La apertura a occidente también había traído consigo soluciones a antiguas necesidades; su marido, aún siendo tan sagaz para los negocios no lo había comprendido ni mucho menos aprovechado, pero ella no era tonta, desde el otro lado de la cámara podía ver todo el panorama y no solo el precioso pero limitado encuadre que hipnotizaba a su difunto esposo… esos pequeños y luminosos tesoros, debidamente manejados, podían ser un buen negocio.

Los discretos vecinos la visitaban dos o tres veces por semana, entraban por la puerta lateral y se tomaban un té al frescor del patio o al amor de la lumbre mientras las chicas se cambiaban, se maquillaban y posaban para la abuela M.

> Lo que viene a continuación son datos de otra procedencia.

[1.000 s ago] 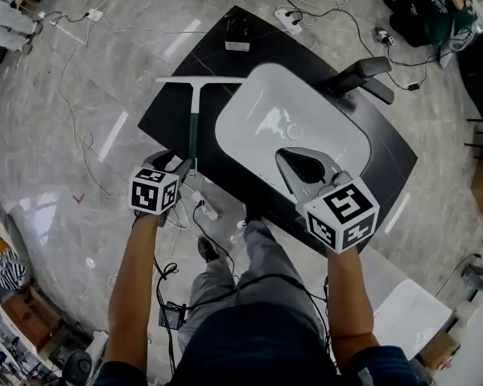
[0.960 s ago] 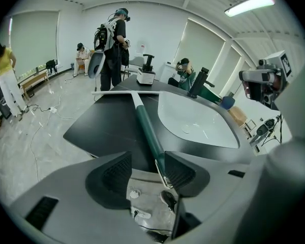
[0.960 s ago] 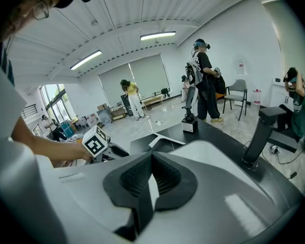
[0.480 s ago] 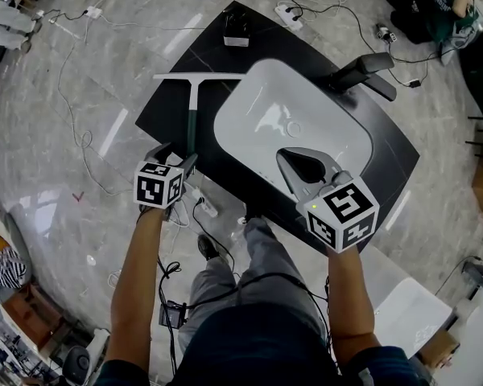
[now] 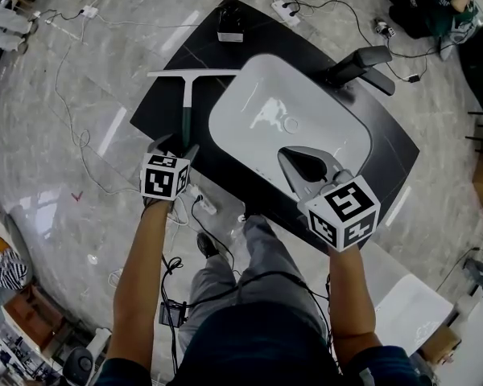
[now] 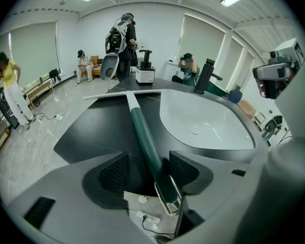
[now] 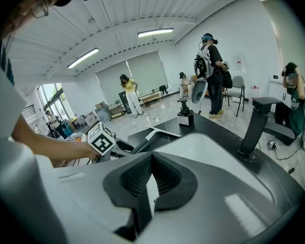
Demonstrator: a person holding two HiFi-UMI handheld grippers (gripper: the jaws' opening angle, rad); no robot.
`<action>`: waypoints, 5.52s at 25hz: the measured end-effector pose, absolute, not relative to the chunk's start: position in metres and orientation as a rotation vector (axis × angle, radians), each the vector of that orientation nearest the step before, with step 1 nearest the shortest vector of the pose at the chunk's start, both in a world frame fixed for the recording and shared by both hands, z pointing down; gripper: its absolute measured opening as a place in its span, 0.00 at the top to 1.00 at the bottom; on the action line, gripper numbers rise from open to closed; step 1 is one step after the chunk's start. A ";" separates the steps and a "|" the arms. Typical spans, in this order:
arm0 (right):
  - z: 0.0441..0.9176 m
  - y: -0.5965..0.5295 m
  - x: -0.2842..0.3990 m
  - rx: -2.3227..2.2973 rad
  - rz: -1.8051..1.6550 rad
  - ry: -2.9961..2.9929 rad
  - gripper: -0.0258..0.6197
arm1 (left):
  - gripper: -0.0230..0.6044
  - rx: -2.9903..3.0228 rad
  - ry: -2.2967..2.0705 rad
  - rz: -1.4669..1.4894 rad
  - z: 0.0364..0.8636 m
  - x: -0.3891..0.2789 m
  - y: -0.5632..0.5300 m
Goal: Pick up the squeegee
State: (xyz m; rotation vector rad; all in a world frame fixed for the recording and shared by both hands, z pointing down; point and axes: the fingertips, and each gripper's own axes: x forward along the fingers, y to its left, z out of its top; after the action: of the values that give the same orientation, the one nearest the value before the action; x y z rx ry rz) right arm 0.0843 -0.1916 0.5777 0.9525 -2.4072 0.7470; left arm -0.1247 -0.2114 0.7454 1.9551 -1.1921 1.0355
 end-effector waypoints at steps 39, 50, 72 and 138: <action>0.549 -0.196 0.047 0.957 0.715 -2.411 0.94 | 0.81 1.938 -1.327 0.556 0.687 -0.162 -0.225; 0.534 -0.195 0.032 0.956 0.693 -2.418 0.94 | 0.81 1.983 -1.382 0.459 0.648 -0.180 -0.233; 0.513 -0.189 0.018 0.958 0.670 -2.424 0.94 | 0.82 2.026 -1.433 0.393 0.608 -0.197 -0.239; 0.380 -0.089 0.036 1.035 0.459 -2.574 0.94 | 0.83 2.398 -1.637 0.046 0.332 -0.202 -0.133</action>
State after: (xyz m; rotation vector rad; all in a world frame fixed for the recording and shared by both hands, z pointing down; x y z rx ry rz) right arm 0.0356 -0.0893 0.3798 1.0350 -2.5735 0.4595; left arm -0.2019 -0.1333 0.3317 2.3983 -1.6373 0.0464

Muchachas de campo, de pueblo, delicadas e inocentes bellezas de pies anchos y sonrisa exagerada, chicas de mirada triste, de expresión ausente, niñas rabiosas apenas domesticadas que habían llegado a ese barrio a las afueras de Tokio transadas como mercancías o simplemente abandonadas y recogidas. Muchachitas que iniciaban su entrenamiento en el oficio mas viejo del mundo; chicas que, no había razón para engañarse, jamás alcanzarían la respetable posición de una geisha y que, ya marcadas por la vida, por el oficio y por la fatiga del maquillaje jamás serían objeto de pretendientes con nobles intenciones.

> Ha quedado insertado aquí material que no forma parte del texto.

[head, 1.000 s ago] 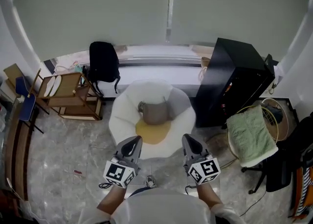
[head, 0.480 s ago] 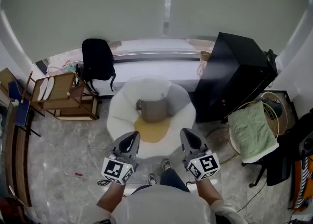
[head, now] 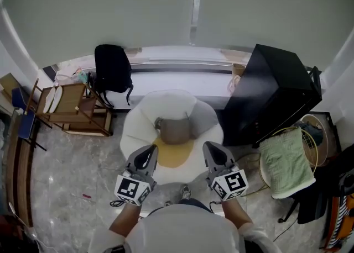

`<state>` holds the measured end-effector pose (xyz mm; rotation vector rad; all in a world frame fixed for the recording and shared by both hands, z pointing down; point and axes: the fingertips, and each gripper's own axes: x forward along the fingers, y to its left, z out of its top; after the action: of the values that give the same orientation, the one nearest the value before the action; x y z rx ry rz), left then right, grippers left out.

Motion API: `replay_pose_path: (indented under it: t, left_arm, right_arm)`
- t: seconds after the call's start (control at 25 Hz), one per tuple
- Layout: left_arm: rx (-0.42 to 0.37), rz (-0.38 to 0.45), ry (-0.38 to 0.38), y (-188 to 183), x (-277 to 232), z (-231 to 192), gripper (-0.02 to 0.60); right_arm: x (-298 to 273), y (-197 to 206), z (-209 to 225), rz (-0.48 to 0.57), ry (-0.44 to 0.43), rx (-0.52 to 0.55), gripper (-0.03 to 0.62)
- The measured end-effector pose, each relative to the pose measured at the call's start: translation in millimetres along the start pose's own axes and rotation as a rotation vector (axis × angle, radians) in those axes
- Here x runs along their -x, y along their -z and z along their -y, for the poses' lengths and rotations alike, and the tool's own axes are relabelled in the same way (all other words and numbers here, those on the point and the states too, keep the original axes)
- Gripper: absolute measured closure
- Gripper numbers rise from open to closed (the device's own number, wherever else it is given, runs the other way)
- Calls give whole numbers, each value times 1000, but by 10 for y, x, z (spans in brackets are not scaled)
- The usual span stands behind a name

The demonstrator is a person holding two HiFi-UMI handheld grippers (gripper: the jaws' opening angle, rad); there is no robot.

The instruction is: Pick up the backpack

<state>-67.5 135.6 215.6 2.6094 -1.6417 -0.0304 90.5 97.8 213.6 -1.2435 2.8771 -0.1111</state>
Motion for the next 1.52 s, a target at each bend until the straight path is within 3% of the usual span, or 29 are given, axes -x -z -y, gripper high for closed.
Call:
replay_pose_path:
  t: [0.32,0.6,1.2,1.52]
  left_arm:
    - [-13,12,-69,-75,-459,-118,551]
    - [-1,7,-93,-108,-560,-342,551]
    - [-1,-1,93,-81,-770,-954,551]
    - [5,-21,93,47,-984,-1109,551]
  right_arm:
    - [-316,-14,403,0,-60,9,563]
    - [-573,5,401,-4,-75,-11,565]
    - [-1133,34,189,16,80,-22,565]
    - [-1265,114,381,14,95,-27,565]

La abuela M. las animaba, les contaba historias para distraerlas y relajarlas, les daba indicaciones y las retrataba una y otra vez con diferentes fondos, diferentes atuendos, solas, en parejas, en grupos.

Revelaba y pacientemente tintaba los negativos con clara de huevo y colorantes de cocina logrando imágenes mas impactantes que las de la competencia, puntualmente entregaba los trabajos y escrupulosamente cobraba su dinero…

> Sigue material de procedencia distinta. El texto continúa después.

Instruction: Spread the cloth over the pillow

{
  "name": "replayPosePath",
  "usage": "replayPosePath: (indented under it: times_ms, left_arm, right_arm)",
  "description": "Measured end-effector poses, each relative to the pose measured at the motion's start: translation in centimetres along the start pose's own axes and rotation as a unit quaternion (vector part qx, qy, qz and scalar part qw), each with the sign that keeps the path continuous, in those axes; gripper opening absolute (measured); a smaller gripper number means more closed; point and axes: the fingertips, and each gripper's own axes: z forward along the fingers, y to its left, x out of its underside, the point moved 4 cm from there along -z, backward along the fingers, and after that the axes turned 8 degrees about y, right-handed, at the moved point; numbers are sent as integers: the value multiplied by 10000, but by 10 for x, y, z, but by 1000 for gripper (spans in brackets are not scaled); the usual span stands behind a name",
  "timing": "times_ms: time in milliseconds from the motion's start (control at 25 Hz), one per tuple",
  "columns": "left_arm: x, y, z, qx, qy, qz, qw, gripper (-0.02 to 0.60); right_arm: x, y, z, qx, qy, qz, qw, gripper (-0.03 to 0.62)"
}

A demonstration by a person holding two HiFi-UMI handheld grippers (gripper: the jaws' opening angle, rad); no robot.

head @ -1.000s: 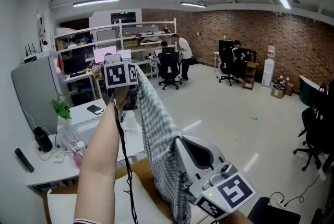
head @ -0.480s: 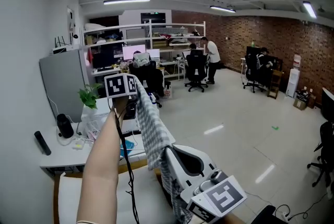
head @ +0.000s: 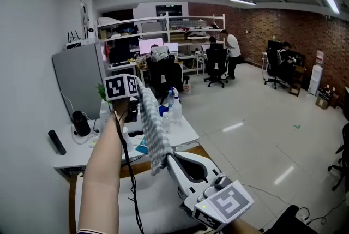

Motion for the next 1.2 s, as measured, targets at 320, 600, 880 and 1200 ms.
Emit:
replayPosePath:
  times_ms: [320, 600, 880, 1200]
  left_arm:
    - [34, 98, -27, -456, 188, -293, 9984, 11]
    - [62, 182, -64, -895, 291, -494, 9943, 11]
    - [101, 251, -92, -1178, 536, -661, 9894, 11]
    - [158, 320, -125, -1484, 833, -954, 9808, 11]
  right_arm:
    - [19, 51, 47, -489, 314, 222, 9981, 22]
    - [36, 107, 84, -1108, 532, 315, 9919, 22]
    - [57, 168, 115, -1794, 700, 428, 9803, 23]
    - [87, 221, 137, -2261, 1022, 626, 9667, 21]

Las chicas iban y venían, a algunas las traían varias veces, a otras no las volvía a ver; la voz se corría, los clientes aumentaban y pagaban gustosos los costos y honorarios pues aquella era una manera muy eficaz de promocionar sus establecimientos. La abuela M. conservaba los negativos y aquellos que mas le gustaban los copiaba una y otra vez y hacía que unos muchachitos llevaran las coloridas copias a la bahía, al puerto, donde las vendían a los marineros llegados de otras tierras que pagaban gustosos de tener, al menos, esa luminosa compañía en sus largas travesías.

La abuela M. no paraba de pensar nuevas maneras de expandir su negocio; tal vez podría convencer al prefecto, sería estupendo poder vender su producto en la cárcel o entre la tropa del recién formado ejército, y la abuela M. caminando despacio y dignamente hacia el mercado se devanaba los sesos intentando recordar a quién conocía en el ejército.

La abuela M. llevaba una vida sencilla y tranquila… y amaba su trabajo.